Genetic data becoming part of doctors’ tool boxes
Prof. Lina Basel of Beilinson Hospital and Schneider Children’s Medical Center spoke about how genetic data becoming part of doctors’ tool boxes could have a similar effect, helping doctors identify populations that should be given the highest priority.
Another speaker, Prof. Ronit Sacthi-Fainaro of Tel Aviv University, shared her belief that using 3D-printed tumor models can help decide which treatment best suits specific patient tumors. These models, she said, would replace standard research techniques, where cancer cells grow on 2D plastic dishes outside of their adjacent microenvironment, making it harder to determine drug responsiveness.
Potential risks by hackers
However, as healthcare becomes more digitized, it also opens itself up to potential risks by hackers, Gil Shwed, the founder of Check Point, told listeners Thursday evening.
Israel’s Check Point is a world leader in cybersecurity solutions.
The healthcare sector was the most targeted industry for cyberattacks, Shwed said; on average the healthcare sector experienced 1,500 weekly attacks, a 60% increase over the previous year.
Shwed said one of the reasons for this is that the potential to get ransom is easier in the healthcare sector, where not acting fast could be a matter of life or death. Moreover, he said that hospitals, for example, are among the most accessible places to attack because there are so many concurrent electronic systems – from closed to open-loop – running simultaneously.
Shwed said these attacks could come in many forms.
Take the data from an MRI or CT scan, which is generally stored on a hospital’s server. If suddenly there is no access to the server, and a doctor needs to treat someone based on the outcome of his or her MRI or CT scan, the doctor cannot give the patient the correct treatment.
A malware attack that prevented clinicians from accessing medical records could result in canceling appointments, tests and surgeries or force hospitals to divert ambulances to other facilities. In emergency medicine, time often means life.
Last year, Israel’s Hillel Yaffe hospital was hit with a ransomware attack that targeted its computer systems and succeeded in penetrating its IT infrastructure. The hospital was able to take in and care for critical patients but turned away any non-urgent care patients and asked them to seek treatment elsewhere.
Shwed said that while the majority of attacks are driven by criminal causes, there is an increasing reality that state actors and terror groups could engage in cyberwarfare against enemy countries.

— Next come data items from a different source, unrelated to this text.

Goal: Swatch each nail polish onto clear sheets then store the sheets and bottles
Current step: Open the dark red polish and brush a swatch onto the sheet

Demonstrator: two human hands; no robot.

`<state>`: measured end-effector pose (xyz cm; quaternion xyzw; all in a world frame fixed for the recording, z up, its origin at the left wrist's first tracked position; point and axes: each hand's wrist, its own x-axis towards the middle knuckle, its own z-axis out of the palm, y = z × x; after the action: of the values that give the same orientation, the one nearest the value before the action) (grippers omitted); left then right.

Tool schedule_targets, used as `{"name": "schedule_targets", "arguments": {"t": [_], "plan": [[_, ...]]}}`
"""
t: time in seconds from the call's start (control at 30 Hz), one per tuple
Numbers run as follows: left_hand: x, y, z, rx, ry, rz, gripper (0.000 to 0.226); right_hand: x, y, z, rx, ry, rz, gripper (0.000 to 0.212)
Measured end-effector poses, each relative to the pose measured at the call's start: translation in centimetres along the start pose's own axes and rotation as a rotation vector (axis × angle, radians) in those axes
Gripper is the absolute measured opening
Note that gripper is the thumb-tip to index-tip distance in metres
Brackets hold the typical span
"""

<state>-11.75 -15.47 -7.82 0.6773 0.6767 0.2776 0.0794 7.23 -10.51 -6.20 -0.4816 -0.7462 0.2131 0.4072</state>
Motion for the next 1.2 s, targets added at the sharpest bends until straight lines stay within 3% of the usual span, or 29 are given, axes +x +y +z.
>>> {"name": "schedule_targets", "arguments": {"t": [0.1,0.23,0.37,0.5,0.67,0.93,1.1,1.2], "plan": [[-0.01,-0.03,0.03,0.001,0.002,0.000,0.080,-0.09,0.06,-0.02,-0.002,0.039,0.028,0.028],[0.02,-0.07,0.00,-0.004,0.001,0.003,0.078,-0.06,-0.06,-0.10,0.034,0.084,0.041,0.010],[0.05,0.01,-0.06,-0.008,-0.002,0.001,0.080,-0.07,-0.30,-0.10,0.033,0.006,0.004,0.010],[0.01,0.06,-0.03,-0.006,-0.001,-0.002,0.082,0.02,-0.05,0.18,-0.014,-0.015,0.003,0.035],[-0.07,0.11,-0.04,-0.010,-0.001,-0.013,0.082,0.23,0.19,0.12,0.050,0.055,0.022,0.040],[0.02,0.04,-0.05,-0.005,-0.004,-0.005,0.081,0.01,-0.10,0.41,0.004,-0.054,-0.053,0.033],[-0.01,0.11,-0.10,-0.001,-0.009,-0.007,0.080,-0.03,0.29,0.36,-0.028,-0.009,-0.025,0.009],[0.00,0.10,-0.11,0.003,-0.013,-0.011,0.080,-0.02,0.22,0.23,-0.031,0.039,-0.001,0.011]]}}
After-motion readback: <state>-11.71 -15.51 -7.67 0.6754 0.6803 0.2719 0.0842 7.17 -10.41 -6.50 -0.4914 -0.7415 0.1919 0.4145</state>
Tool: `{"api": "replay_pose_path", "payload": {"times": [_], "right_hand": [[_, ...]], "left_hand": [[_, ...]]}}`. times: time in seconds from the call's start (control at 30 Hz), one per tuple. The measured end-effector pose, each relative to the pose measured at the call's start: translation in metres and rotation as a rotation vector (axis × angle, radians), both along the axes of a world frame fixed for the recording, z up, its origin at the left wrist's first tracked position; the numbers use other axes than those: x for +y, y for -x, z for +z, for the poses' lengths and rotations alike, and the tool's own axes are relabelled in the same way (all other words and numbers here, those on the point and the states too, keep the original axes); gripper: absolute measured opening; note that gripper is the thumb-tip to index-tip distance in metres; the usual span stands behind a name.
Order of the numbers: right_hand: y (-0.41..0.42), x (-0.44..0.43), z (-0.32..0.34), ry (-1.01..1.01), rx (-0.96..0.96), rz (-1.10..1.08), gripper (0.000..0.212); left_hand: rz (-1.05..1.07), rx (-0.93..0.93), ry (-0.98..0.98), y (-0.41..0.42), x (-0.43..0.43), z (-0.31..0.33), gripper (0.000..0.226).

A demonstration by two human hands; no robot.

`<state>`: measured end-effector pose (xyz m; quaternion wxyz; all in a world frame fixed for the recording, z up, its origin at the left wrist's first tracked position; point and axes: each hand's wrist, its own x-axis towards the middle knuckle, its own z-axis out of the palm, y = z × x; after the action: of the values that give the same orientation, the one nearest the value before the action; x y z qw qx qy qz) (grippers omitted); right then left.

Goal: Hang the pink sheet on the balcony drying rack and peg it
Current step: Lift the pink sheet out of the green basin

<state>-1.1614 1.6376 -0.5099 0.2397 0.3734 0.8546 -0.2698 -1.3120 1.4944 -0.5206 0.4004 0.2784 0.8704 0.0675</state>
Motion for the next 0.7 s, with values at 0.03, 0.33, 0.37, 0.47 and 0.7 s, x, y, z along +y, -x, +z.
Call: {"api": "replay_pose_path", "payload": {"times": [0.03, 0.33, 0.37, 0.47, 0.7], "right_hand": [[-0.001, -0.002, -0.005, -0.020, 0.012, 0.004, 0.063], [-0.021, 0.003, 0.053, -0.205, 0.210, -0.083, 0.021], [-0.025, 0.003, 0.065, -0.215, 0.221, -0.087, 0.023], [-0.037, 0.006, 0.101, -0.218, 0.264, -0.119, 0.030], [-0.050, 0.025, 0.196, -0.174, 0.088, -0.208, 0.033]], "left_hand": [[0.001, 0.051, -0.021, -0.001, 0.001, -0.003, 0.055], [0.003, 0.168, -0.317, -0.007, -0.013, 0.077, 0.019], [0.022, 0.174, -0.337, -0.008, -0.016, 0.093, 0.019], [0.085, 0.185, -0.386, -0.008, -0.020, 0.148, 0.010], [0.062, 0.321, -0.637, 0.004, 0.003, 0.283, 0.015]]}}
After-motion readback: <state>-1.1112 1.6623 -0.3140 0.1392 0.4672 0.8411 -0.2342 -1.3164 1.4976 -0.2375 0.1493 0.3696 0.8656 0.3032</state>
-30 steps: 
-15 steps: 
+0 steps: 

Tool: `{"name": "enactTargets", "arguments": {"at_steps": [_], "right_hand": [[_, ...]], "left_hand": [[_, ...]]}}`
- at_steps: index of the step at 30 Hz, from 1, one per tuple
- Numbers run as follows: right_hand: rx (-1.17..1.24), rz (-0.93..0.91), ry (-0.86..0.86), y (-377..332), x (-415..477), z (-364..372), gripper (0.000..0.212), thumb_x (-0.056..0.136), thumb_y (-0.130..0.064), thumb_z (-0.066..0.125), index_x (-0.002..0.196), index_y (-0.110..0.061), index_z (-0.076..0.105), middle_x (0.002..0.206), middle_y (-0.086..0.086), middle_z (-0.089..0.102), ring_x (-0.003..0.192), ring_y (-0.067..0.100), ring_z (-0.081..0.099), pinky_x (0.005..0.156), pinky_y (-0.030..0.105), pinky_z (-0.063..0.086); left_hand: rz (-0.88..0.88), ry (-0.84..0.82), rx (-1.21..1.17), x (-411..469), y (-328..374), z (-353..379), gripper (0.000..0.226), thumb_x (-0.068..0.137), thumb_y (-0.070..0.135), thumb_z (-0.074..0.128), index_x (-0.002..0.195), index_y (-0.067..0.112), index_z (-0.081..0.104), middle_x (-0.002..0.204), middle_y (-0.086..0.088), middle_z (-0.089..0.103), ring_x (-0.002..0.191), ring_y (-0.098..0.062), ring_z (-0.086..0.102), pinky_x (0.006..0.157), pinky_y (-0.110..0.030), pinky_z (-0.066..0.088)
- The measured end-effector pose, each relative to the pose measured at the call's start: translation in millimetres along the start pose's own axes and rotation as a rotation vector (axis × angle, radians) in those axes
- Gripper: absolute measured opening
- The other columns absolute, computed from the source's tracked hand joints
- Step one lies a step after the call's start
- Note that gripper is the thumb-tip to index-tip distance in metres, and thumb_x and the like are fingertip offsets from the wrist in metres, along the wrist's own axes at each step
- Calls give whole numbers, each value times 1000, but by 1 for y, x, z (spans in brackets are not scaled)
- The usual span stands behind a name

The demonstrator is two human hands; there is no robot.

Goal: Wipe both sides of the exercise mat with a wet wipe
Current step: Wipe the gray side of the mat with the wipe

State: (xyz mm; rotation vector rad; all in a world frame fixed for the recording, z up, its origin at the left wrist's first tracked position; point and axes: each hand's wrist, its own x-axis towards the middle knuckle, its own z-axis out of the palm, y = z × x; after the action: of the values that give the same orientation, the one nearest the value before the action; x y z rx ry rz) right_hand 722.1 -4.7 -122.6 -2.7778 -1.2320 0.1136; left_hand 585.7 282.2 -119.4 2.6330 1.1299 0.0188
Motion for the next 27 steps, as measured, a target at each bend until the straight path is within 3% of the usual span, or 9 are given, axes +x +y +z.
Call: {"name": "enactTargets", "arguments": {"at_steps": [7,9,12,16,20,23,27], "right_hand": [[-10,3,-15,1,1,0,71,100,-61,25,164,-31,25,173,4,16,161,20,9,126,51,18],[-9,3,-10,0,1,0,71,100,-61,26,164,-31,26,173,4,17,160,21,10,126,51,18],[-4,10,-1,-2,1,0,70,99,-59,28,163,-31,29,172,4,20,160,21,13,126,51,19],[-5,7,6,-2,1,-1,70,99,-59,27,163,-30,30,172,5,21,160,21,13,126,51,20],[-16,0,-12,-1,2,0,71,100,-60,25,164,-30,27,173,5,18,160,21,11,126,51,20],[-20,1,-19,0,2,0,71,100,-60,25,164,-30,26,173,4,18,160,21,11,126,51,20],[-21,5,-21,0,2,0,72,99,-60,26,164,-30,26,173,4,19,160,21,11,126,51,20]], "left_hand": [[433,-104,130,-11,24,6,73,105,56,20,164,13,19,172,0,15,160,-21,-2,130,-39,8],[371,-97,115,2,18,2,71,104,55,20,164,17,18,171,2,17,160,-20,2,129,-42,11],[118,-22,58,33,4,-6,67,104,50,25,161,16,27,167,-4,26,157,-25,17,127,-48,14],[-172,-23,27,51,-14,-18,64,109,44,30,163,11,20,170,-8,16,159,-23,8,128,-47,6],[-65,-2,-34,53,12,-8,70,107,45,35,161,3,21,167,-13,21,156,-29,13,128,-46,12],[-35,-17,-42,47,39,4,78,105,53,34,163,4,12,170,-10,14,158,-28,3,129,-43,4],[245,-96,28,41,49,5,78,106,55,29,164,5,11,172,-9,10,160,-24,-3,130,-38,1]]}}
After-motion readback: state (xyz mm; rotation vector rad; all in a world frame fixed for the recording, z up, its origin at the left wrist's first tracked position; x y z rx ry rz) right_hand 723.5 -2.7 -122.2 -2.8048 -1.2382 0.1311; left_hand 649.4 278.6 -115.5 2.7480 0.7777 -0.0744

In Israel, this could mean not only Russia or China – countries Shwed said are perpetrating attacks worldwide – but also increased targeting by Iran or Israel’s Arab neighbors. He said that most Middle East countries are far behind Israel in their cyber sophistication but that technology is moving fast, and Israel should not assume it will take much longer for them to catch up.
Attacks today are what he calls “fifth generation,” meaning that, like a virus, they can quickly mutate making them hard to identify.
“Today’s challenge is prevention, detection, remediation – prevention versus treatment,” as in medical care, Shwed said.